TASK TO CARRY OUT
The full listing below should be printed word for word.

DATA SECTION
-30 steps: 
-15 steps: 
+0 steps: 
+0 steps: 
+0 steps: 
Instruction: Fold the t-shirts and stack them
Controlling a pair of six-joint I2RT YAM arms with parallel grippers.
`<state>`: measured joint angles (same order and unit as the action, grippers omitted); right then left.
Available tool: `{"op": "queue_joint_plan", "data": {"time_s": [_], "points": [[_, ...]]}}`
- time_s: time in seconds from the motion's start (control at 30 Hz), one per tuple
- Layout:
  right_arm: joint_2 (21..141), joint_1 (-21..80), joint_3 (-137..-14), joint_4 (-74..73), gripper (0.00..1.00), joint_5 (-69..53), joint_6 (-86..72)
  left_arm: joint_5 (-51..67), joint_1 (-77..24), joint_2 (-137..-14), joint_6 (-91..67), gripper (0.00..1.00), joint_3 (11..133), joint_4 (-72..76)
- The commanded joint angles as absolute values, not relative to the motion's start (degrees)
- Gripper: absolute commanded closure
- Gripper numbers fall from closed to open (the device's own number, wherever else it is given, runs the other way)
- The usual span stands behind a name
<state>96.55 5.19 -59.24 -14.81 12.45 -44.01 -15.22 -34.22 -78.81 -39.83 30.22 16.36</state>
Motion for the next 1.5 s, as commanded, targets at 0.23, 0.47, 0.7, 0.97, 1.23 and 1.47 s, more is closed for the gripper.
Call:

EXERCISE OUTPUT
-30 steps: 
-15 steps: 
+0 steps: 
+0 steps: 
+0 steps: 
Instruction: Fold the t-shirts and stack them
Controlling a pair of six-joint I2RT YAM arms with parallel grippers.
`<state>`: measured joint angles (same order and unit as the action, grippers omitted); right then left.
Available tool: `{"op": "queue_joint_plan", "data": {"time_s": [_], "points": [[_, ...]]}}`
- time_s: time in seconds from the motion's start (control at 30 Hz), one per tuple
- Layout:
  right_arm: joint_2 (21..141), joint_1 (-21..80), joint_3 (-137..-14), joint_4 (-74..73), gripper (0.00..1.00), joint_5 (-69..53), joint_6 (-86..72)
  left_arm: joint_5 (-51..67), joint_1 (-77..24), joint_2 (-137..-14), joint_6 (-91..67), gripper (0.00..1.00), joint_3 (11..133), joint_4 (-72..76)
- The commanded joint angles as absolute values, not relative to the motion's start (degrees)
- Gripper: absolute commanded closure
- Gripper numbers fall from closed to open (the device's own number, wherever else it is given, runs the other way)
- The usual span stands behind a name
<state>96.55 5.19 -59.24 -14.81 12.45 -44.01 -15.22 -34.22 -78.81 -39.83 30.22 16.36</state>
Motion for the next 1.5 s, as commanded, targets at 0.23, 0.47, 0.7, 0.97, 1.23 and 1.47 s, more is closed for the gripper.
Call:

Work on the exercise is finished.